Problem
Look through the data below and count each line where the word "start" appears. Reply with the count alone.
===============
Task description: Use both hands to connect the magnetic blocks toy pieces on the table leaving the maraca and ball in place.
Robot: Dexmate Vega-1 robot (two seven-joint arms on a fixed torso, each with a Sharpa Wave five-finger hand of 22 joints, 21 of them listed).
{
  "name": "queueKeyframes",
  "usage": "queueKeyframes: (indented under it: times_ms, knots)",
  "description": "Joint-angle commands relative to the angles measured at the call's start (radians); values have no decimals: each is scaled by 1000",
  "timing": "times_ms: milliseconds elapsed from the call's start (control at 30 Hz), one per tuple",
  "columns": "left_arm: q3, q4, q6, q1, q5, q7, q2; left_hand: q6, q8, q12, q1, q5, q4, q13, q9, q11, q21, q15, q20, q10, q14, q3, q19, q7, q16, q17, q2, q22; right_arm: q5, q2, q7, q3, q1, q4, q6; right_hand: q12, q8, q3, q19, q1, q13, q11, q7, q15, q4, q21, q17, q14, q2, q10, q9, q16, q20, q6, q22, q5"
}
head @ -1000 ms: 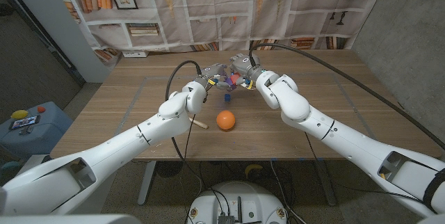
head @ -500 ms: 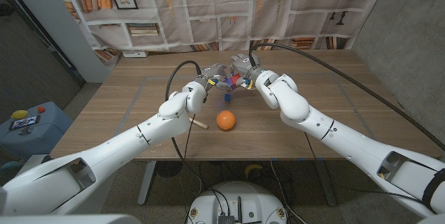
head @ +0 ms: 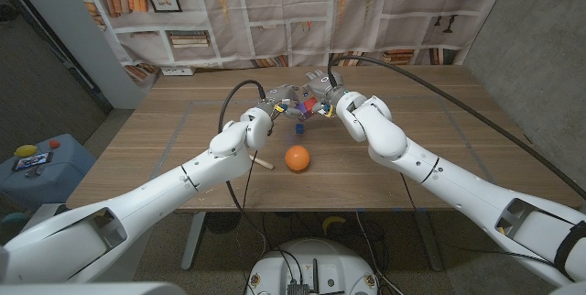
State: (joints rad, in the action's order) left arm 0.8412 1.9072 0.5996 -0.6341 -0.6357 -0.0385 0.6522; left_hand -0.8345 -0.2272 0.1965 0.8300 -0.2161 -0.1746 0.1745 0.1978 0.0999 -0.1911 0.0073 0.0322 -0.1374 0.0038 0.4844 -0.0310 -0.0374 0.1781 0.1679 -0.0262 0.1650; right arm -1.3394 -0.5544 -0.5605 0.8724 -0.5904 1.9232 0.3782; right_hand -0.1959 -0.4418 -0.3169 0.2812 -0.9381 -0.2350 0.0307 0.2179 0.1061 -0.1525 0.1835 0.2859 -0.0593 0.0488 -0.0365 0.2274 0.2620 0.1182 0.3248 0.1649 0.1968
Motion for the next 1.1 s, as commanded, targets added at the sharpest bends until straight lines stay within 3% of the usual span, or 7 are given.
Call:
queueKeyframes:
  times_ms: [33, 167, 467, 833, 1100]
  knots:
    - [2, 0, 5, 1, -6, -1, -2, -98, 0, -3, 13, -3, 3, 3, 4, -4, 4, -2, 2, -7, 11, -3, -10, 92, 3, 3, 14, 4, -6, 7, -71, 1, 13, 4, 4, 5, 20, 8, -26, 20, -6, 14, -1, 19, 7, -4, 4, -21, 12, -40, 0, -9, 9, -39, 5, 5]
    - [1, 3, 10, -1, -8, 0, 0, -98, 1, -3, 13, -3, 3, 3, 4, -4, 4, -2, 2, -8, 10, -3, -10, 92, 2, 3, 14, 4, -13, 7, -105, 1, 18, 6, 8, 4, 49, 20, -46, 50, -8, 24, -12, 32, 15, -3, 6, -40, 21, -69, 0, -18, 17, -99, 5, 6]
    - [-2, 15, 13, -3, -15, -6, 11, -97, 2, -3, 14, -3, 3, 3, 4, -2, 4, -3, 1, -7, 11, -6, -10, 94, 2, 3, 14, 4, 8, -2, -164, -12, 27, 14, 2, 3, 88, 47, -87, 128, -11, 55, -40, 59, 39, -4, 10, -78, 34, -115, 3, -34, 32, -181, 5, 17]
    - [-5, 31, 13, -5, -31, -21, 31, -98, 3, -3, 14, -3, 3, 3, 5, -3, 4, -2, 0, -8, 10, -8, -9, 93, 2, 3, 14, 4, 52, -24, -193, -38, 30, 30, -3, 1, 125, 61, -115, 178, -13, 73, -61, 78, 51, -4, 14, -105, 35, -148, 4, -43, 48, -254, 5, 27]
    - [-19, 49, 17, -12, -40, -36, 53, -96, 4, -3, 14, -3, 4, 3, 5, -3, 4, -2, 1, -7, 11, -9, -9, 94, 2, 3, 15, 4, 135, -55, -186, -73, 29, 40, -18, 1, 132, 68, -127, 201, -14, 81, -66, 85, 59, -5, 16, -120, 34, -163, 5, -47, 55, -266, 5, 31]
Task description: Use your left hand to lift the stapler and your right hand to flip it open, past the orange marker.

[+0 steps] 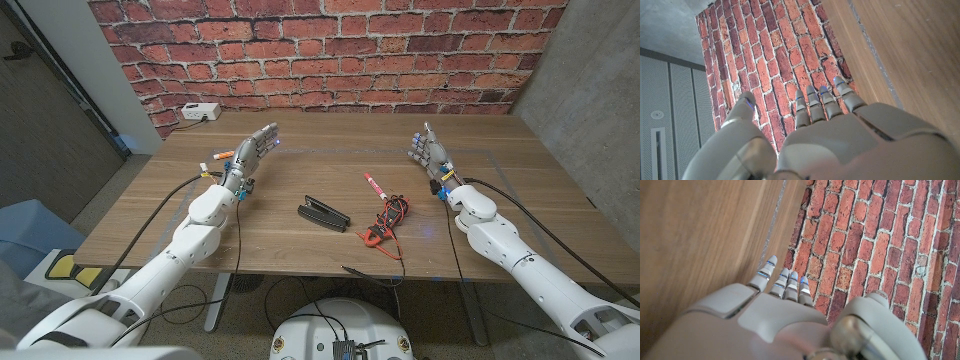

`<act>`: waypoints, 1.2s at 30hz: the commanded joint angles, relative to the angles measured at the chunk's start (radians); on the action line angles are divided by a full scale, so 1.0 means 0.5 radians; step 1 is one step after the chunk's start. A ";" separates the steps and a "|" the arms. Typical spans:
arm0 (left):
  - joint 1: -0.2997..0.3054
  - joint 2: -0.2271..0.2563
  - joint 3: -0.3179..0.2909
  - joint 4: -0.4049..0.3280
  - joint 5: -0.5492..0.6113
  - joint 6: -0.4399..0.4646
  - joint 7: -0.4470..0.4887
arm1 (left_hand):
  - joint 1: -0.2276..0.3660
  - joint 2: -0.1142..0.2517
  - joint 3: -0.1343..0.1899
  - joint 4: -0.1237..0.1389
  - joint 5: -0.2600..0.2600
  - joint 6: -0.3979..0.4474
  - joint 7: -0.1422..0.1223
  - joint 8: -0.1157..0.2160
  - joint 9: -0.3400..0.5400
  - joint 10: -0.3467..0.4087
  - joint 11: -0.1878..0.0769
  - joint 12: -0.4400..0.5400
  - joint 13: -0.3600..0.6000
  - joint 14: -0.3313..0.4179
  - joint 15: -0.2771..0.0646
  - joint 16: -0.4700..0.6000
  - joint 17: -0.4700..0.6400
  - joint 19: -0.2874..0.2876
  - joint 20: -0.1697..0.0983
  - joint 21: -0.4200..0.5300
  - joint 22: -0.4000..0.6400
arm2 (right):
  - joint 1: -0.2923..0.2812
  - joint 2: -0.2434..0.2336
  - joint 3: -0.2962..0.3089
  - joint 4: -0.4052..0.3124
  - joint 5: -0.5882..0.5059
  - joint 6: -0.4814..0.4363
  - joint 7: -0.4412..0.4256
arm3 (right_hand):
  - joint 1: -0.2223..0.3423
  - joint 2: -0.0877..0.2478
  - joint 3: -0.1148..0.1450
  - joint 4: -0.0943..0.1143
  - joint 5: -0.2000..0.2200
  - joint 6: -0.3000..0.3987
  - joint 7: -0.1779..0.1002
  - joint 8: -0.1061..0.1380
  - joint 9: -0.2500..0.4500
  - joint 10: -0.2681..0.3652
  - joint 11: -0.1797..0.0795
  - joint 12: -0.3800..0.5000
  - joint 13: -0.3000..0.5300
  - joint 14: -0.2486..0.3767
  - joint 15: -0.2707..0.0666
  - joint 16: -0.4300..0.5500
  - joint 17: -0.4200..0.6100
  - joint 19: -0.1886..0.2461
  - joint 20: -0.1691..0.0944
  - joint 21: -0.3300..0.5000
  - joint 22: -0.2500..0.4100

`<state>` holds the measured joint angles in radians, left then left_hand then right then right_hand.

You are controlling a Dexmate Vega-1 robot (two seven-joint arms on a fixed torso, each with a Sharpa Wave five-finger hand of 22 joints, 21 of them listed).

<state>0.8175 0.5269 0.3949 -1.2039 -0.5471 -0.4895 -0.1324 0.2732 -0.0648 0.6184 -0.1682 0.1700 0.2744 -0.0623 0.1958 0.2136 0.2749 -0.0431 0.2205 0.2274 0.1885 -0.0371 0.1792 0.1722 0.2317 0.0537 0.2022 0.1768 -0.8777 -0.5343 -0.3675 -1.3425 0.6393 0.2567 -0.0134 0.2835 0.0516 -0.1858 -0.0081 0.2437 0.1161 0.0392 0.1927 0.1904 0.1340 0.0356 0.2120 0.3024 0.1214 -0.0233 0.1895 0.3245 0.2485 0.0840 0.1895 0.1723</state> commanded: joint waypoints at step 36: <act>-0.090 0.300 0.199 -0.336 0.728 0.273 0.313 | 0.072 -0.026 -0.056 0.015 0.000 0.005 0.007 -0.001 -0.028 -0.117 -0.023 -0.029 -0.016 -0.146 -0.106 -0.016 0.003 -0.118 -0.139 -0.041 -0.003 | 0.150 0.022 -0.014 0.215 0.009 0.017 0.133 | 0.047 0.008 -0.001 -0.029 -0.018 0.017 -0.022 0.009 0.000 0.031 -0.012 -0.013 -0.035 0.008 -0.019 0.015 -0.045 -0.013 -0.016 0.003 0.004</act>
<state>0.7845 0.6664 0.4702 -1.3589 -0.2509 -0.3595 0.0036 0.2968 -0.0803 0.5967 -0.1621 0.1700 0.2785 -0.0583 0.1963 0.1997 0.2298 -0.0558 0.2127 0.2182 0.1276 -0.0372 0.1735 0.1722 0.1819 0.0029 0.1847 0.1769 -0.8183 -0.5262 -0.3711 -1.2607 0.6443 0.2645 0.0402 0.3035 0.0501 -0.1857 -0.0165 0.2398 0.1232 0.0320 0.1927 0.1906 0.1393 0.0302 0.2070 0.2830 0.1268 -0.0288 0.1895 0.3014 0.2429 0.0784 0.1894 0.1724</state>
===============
Worked solution
3